For more severe problems such as osteoarthritis of joints, we must create a bigger response and provide more assistance to the body by delivering larger numbers of stem cells into the affected area. This is accomplished by injecting stem cells from adipose tissue and/or bone marrow directly into the area. Typically PRP simply can’t recruit enough stem cells to adequately repair this level of injury.
Stem cells are rudimentary cells that can differentiate into other cells of the body. The goal of stem cell injections into the arthritic joint is to resurface cartilaginous structures and repair other diseased elements of the joint.
Mesenchymal stem cells are the cells that repair and regenerate muscle, bone, cartilage, or tendons and the richest source of these types of cells in the body is found in adipose tissue, your fat! Current fat stem cell harvest procedures are very labor intensive and not practical for most practices although new techniques are being developed to accomplish this process with consistency and safety. Often a small fat graft is added with a Stem cell injection. The fat graft provides a source of additional stem cells, favorable chemical mediators and a substrate or template which will help keep the stem cell injectate localized. The fat graft is typically harvested from the lower abdomen or flank (love handles).

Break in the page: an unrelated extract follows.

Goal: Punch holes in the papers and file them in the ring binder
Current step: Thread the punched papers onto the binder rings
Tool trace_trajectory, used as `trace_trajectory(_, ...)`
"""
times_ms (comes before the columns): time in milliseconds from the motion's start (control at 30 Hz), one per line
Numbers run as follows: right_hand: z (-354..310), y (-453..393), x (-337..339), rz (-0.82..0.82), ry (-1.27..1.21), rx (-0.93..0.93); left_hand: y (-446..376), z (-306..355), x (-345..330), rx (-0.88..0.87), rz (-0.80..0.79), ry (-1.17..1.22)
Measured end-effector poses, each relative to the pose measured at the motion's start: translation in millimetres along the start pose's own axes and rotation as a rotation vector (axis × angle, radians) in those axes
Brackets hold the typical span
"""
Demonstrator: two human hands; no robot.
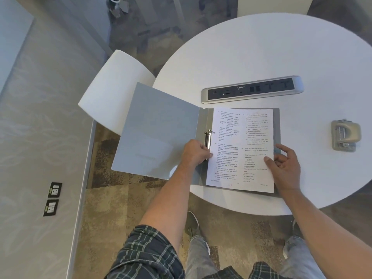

Bone marrow is also a rich source of stem cells and contains various types of stem cells; bone marrow aspirate concentrate, or commonly called BMAC, is typically done by taking 2 oz. (60cc) of bone marrow aspirate from the back of the pelvis (the iliac crest), using a simple technique to draw fluid from inside the bone. There is minimal discomfort with this procedure due to the technique used to well anesthetize the bone before placing the needle (although you will feel the local anesthetic injection). There are many other factors in BMAC that make it very important in the regenerative stem cell world; BMAC also contains many of the ingredients found in PRP. Bone marrow aspirate concentrate contains mesenchymal and hematopoetic stem cells, platelets, as well as a variety of other types of stem cells. After it is aspirated, these stem cells are centrifuged and separated out of the aspirate. The final product is then injected into the appropriate area. Other drugs or mediators may be included with your stem cell injection to stimulate and promote growth of new tissue.
The repair of the area can usually take 11-12 months but early improvement of the symptom is usually noted within 2-3 months. Approximately 4-6 weeks after the stem cell injection, a platelet rich plasma injection is performed on the treating site followed by a second injection 4-6 weeks later. These platelet injections allow the stem cells to continue growing and multiplying into cartilage tissue and also continue to recruit other cells to effectuate the repair.